Task requirements -> Filter the listing below for "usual" and report every line that has it.

══════════

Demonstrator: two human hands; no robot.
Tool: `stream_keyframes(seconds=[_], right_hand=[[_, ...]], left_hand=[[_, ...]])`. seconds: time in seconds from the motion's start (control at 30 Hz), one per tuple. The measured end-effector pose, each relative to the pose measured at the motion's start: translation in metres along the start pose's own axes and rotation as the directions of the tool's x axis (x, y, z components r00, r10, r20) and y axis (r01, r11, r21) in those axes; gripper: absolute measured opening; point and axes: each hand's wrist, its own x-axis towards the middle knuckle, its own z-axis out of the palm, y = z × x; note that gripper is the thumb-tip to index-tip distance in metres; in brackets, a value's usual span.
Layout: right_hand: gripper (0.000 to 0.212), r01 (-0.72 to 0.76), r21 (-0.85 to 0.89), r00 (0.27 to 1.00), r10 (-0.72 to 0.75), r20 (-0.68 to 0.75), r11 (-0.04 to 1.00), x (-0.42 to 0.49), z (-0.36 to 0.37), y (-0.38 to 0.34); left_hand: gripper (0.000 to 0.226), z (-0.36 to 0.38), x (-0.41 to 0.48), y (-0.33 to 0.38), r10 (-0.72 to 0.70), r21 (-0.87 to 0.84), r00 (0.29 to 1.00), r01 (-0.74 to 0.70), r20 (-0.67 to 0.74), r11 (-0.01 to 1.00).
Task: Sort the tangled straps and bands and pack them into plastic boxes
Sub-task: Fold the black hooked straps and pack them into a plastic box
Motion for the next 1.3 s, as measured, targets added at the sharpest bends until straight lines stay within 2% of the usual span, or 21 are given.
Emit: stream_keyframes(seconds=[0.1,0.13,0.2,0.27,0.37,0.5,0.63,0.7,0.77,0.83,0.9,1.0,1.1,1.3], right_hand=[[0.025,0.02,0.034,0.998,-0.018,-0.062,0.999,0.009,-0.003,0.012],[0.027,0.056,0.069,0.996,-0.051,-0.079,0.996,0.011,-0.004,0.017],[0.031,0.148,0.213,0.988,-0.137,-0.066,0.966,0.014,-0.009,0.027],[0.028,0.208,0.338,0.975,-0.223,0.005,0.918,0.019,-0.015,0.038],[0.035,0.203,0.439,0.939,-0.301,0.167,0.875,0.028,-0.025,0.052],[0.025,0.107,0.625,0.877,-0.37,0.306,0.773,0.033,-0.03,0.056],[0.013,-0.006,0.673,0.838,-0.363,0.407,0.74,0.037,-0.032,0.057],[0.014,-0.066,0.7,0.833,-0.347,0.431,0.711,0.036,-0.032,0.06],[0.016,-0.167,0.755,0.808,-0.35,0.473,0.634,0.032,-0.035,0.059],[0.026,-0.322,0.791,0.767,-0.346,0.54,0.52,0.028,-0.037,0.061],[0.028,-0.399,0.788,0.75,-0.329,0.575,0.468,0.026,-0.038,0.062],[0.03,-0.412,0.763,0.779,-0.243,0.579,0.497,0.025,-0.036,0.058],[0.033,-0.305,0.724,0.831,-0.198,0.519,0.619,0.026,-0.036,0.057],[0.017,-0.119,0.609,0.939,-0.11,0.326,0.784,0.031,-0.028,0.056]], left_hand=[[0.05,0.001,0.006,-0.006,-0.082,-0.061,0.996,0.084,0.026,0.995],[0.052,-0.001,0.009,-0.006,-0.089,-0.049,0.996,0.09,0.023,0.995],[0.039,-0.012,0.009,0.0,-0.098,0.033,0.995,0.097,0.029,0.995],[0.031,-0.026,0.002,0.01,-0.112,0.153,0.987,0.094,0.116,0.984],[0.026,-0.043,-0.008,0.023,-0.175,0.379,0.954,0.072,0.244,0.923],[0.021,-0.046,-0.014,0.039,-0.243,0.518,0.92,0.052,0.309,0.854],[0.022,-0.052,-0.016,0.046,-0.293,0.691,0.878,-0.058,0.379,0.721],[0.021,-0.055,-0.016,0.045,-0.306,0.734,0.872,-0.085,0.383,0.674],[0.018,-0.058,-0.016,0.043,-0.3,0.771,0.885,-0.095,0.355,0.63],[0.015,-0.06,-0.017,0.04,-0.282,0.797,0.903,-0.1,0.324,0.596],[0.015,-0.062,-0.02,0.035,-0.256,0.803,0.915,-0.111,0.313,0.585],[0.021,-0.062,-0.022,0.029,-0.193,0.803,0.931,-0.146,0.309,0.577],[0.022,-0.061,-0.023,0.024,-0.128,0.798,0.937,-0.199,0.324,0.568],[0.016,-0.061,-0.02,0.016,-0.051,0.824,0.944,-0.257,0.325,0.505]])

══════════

Finished task ->
Tool: `stream_keyframes(seconds=[_], right_hand=[[_, ...]], left_hand=[[_, ...]])`. seconds: time in seconds from the motion's start (control at 30 Hz), one per tuple. The measured end-effector pose, each relative to the pose measured at the motion's start: translation in metres along the start pose's own axes and rotation as the directions of the tool's x axis (x, y, z components r00, r10, r20) and y axis (r01, r11, r21) in those axes; gripper: absolute measured opening; point and axes: each hand's wrist, its own x-axis towards the middle knuckle, its own z-axis out of the palm, y = z × x; note that gripper is the thumb-tip to index-tip distance in metres; in brackets, a value's usual span.
Motion for the next 1.3 s, as measured, targets added at the sharpest bends until straight lines stay within 2% of the usual span, or 21 are given.

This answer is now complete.